_Assignment_: Look below for the line that has "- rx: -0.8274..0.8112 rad". Set down the lines from there through the line that has "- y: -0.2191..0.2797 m", exactly as written.

Data provided START

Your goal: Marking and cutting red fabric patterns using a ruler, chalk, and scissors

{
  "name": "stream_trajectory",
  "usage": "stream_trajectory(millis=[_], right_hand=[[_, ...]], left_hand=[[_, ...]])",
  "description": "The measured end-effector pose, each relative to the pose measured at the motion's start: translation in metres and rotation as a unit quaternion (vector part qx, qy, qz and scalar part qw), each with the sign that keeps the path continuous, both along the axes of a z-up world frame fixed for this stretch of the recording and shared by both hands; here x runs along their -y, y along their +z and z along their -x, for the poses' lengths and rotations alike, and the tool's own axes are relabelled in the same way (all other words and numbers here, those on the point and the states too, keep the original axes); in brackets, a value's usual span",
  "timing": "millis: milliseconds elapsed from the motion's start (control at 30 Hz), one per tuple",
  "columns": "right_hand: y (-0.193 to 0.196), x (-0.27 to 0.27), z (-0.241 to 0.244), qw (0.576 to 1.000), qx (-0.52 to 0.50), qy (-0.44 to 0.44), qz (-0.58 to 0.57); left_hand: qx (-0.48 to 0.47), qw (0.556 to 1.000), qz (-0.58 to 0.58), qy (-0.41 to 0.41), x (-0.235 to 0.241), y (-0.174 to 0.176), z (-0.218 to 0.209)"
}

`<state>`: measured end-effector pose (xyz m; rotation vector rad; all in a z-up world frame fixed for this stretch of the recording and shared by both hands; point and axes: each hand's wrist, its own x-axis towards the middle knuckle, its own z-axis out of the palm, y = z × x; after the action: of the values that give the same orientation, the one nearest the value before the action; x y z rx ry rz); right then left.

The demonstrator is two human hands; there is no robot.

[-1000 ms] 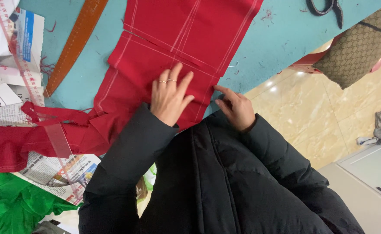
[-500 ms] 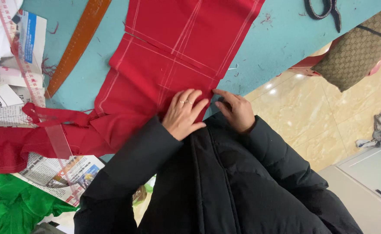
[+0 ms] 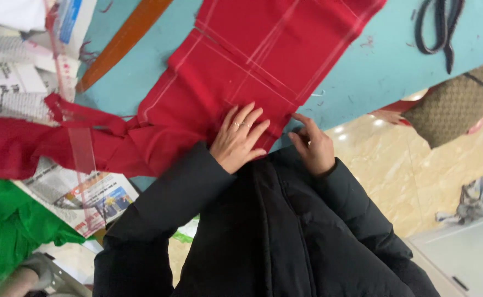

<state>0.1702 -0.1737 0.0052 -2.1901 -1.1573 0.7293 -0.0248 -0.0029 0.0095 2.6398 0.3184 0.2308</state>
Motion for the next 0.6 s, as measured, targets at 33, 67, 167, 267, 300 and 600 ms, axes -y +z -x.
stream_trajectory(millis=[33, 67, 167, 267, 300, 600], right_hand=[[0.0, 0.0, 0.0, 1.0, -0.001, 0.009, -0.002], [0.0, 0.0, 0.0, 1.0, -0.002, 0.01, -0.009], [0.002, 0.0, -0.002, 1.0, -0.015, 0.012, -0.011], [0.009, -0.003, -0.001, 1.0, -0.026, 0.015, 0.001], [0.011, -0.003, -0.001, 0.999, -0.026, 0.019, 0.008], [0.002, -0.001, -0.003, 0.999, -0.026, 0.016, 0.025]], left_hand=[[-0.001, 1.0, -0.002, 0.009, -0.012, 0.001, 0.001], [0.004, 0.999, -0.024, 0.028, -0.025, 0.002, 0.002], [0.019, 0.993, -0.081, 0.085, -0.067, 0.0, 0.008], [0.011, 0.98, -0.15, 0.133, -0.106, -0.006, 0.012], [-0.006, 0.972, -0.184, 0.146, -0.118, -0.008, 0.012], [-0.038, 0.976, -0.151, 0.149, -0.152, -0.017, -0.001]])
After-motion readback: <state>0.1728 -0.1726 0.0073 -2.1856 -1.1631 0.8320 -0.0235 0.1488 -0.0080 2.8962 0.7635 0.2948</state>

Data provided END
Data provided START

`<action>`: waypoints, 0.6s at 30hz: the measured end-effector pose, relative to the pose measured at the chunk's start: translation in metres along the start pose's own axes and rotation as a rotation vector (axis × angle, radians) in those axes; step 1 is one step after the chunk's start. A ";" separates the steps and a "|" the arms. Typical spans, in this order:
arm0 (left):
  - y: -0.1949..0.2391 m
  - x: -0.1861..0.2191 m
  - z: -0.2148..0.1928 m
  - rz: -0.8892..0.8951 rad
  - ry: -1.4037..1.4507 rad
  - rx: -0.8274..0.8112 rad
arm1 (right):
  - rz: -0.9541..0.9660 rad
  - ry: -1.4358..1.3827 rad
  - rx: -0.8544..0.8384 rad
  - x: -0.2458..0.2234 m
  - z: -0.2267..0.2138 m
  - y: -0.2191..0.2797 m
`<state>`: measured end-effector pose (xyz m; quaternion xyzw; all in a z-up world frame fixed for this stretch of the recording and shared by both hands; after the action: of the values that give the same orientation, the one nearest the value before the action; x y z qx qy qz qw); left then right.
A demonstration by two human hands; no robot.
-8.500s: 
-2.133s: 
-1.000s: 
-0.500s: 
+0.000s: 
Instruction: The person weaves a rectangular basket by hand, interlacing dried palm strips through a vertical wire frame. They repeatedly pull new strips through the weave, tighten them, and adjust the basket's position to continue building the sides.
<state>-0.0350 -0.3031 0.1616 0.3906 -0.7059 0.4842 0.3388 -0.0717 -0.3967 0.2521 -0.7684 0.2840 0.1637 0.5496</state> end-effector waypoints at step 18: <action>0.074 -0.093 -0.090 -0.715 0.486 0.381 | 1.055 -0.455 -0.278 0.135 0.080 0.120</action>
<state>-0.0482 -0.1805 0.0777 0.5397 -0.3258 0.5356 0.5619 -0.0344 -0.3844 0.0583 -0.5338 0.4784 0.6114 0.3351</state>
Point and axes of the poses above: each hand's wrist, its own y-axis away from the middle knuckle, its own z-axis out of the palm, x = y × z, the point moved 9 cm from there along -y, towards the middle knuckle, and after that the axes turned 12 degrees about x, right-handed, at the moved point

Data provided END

_Response_:
  - rx: -0.8274..0.8112 rad
arm1 (right):
  - rz: -0.9541..0.9660 rad
  - ry: -1.4358..1.3827 rad
  - rx: -0.8544..0.8384 rad
  - x: -0.2458..0.2234 m
  - z: -0.2267..0.2138 m
  - y: -0.2191..0.2797 m

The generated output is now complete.